Konolfingen BE/Zürich13. November 2015

Der terroristische Anschlag in Paris führt in der Schweiz umgehend zu diffamierenden Äusserungen von bürgerlichen PolitikerInnen. Christine Kohli, Präsidentin der FDP Konolfingen, fordert über Twitter: "Ausgehverbot ab 20:00 in allen muslimischen Quartieren in Europa, Moscheen schliessen und Wohnungen durchsuchen bis zur restlosen Aufklärung!" Zahlreiche User kritisieren Kohli, daraufhin blockiert Kohli einige ihrer Follower und schützt ihren Twitter-Account. Gegenüber der Zeitung "20 Minuten" verschlimmbessert die FDP-Rechte ihre Aussagen: "Zu dem, was ich geschrieben habe, stehe ich. Es war ein Lösungsvorschlag, ein Suchen nach einer Antwort auf die Bedrohung, der Europa im Moment ausgesetzt ist." Sie behaupte zwar, sie stelle derzeit keineswegs alle Muslime unter Generalverdacht, um dann nachzutreten: "Dass alle terroristischen Anschläge von Muslimen begangen wurden, ist aber nicht von der Hand zu weisen."
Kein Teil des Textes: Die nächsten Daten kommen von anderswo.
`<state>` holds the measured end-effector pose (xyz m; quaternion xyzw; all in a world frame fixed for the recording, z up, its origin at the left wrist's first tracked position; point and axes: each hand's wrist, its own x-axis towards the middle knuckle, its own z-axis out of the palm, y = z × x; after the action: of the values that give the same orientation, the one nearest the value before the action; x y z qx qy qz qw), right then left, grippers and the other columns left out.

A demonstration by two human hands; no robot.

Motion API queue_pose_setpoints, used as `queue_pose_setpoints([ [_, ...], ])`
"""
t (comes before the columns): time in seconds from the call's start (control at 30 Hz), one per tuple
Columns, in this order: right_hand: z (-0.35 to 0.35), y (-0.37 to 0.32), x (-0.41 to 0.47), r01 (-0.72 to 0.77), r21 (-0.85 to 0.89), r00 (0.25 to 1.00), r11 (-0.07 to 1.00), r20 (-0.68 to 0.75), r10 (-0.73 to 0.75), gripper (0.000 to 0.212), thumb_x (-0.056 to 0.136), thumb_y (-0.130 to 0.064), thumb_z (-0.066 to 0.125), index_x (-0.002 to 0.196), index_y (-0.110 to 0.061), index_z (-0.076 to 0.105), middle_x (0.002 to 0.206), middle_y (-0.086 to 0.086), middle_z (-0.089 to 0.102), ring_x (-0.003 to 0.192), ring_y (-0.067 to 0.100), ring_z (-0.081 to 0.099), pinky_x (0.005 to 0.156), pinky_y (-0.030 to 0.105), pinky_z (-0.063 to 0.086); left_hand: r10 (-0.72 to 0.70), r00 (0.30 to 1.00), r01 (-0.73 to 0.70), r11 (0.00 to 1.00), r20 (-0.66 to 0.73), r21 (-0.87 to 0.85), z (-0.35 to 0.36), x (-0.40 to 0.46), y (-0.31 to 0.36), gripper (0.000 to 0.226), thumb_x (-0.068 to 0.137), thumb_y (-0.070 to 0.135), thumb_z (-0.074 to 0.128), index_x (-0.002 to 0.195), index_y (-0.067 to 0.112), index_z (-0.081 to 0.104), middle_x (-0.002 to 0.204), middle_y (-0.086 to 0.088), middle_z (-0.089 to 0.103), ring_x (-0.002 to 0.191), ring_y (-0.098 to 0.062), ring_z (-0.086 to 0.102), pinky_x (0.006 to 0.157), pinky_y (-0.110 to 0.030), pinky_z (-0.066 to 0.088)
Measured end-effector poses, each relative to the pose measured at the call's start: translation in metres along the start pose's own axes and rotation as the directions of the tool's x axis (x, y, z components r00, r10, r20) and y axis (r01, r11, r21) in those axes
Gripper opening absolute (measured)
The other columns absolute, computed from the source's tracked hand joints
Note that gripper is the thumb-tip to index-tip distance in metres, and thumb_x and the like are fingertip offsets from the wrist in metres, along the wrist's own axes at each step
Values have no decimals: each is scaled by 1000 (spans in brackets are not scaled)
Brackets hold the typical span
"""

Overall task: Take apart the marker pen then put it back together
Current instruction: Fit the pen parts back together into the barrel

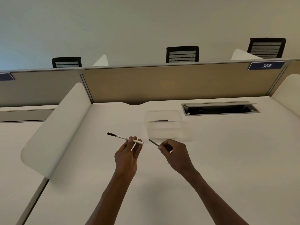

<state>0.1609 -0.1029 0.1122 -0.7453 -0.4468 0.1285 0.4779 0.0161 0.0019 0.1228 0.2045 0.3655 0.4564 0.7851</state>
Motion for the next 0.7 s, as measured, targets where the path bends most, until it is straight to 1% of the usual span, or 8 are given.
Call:
queue_pose_setpoints([
  [0.07,2,-11,-2,39,38,999,998,11,-40,10,85,-22,70,75,-18,68,65,-12,66,61,3,60,56,8,40,-9,1000,8,1000,-12,-13,1,1,2,22,95,9,62,112,-4,64,116,-16,71,94,-25,75,80,-36,62],
  [0.13,3,-18,-3,67,63,998,996,13,-68,10,85,-21,69,75,-19,68,66,-11,66,63,4,59,57,8,39,-12,1000,11,999,-15,-35,2,2,4,20,96,8,60,111,-4,64,114,-16,71,92,-23,76,76,-35,63],
  [0.23,4,-22,-2,90,59,996,994,19,-91,10,85,-22,69,75,-19,67,67,-9,67,63,6,59,56,9,38,-20,1000,19,998,-23,-54,5,3,7,19,96,8,60,110,-5,64,112,-16,71,89,-22,76,71,-32,63],
  [0.37,3,-23,0,112,54,994,992,16,-113,10,85,-21,69,75,-19,67,68,-8,67,64,8,59,56,8,38,-29,999,27,998,-29,-61,7,3,8,20,96,7,60,111,-6,64,110,-16,71,87,-22,76,68,-31,63],
  [0.47,3,-23,1,115,53,993,992,22,-116,10,85,-22,69,76,-19,67,68,-8,67,63,8,59,56,8,37,-35,999,34,998,-23,-58,8,2,8,18,96,7,60,109,-5,64,109,-16,71,89,-22,76,67,-31,63],
  [0.57,3,-23,1,113,39,993,993,23,-114,9,85,-22,69,76,-19,67,68,-8,67,63,8,58,56,9,38,-43,999,43,997,-9,-57,9,0,6,20,96,7,60,110,-5,64,109,-16,71,86,-21,76,67,-30,62],
  [0.7,1,-24,1,157,-6,988,988,8,-157,9,85,-21,69,76,-19,68,68,-8,67,63,11,58,57,9,38,-44,999,44,998,10,-35,9,-1,6,19,95,9,61,108,-4,65,111,-16,71,86,-23,76,70,-32,63],
])
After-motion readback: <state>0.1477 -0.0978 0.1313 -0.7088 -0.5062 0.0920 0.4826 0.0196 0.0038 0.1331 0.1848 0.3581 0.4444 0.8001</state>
Ebenfalls über Twitter verbreitet Roger Liebi, SVP-Präsident der Stadt Zürich, die Meldung: "Schlimm, dass man zugelassen hat, dass sich die islamistische Brut in unserer Gesellschaft ausbreiten konnte. Wer warnte wurde verunglimpft!". Nachdem diese Zeilen dreimal weiterverbreitet werden, löscht Liebi nicht nur den Eintrag, sondern auch den Twitteraccount. Liebis Eintrag erntet heftigen Widerspruch. Gegenüber Medienschaffenden betont Liebi, er stehe weiterhin zu seiner Äusserung.
Auch der FDP-Gemeinderat Marc Bourgeois kommentiert einen Link auf einen News-Text: "Die Saat geht auf. Wetten, es werden sich Kommentatoren finden lassen, welche die Schuld bei uns suchen?". Auch er erlebt Widerspruch. Später entgegnet er seinen Kritikern: "Was mich sprachlos macht, ist genau diese Heuchelei, die dann in Selbstkasteiung unserer westlichen Gesellschaft gipfelt." Und auch: "Nur schön politisch korrekt und trendy bleiben. Und wenn Dein Kind getroffen wäre?".
Die Zürcher Stadtpräsidentin Corinne Mauch wirft den Schreibern vor, sie würden "zäuseln".